Subsection 701-15(3) sets the tax cost of each such share to its 'tax cost setting amount'. This amount, worked out under section 701-60 and Division 711 [8] , is arrived at (broadly) by reducing the sum of the costs [9] of the leaving subsidiary member's assets by the amount of the liabilities of the member and allocating the result amongst the shares (and any other membership interests).
Subsection 701-55(5) then applies so that if the capital gains tax provisions [10] are to apply to the shares, they operate as if the head company's cost base or reduced cost base of each share in the subsidiary member just before it leaves the group is its tax cost setting amount. The cost base or reduced cost base of the shares thus determined is used to work out the amount of any capital gain or capital loss to the head company on disposal of the shares. [11]
In this context, none of the actual elements of what, but for the SER, would have been the cost base or reduced cost base of the head company's shares in the leaving subsidiary member if they were recognised before the tax cost setting process, have a role to play in working out the amount of any capital gain or capital loss of the head company on disposal of the shares. The cost base and reduced cost base of the shares just before the subsidiary member leaves the group are determined strictly according to the provisions mentioned in paragraphs 15 and 16 of this Determination.

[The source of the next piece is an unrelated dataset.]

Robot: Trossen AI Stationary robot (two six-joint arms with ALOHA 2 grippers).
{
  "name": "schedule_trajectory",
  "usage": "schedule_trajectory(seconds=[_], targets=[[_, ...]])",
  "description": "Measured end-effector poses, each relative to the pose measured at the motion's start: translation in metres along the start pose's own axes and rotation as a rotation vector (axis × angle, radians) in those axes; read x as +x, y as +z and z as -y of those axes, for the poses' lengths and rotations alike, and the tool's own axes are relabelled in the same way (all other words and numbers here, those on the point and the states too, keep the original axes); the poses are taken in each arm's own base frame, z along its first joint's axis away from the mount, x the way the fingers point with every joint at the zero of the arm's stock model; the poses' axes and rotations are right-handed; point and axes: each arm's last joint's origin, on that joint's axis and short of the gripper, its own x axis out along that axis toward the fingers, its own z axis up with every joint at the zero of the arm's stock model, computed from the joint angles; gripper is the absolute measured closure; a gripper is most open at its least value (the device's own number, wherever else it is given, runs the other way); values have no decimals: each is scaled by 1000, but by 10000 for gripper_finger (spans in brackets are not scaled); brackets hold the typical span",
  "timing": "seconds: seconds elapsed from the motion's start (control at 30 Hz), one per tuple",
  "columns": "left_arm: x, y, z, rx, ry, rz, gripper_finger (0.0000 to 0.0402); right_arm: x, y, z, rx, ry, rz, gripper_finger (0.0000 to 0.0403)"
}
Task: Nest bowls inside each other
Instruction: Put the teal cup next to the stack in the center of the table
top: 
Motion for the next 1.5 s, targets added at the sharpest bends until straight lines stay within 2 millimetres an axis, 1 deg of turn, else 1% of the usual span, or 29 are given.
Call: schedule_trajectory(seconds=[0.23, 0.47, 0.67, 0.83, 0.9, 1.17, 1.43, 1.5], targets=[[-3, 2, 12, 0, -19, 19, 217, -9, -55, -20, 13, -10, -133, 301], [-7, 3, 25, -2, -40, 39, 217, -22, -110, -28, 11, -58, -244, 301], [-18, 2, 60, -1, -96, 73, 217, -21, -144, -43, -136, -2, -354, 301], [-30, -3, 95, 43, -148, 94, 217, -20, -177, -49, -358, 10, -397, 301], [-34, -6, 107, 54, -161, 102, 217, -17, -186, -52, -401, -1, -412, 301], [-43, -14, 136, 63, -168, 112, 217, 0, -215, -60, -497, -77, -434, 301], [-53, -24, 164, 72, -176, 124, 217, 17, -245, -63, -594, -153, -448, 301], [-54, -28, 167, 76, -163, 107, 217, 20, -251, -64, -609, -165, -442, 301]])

Therefore, the incidental costs mentioned in paragraph 1 of this Determination, which the head company incurred before the subsidiary member left the group, in disposing of the shares in the subsidiary member to a non-group entity, are not included in the head company's cost base or reduced cost base of the shares. Further, the incidental costs do not fit the description of any amount that forms part of the calculation of a capital gain or capital loss from any other CGT event.
As a result, paragraph 40-880(5)(f) does not prevent to any extent the deduction, under section 40-880, of incidental costs described in subsection 110-35(2) that the head company of a consolidated group or MEC group incurs, in disposing of shares in a subsidiary member to a non-group entity, before the member leaves the group.
However, it does not follow that the incidental costs are deductible under section 40-880: that will depend on the facts of each case and whether the other requirements under that section are met.
Compendium
The ATO published responses to 12 submissions on this ruling in TD 2010/1EC. Outcome labels are heuristic — read the ATO response for the detail.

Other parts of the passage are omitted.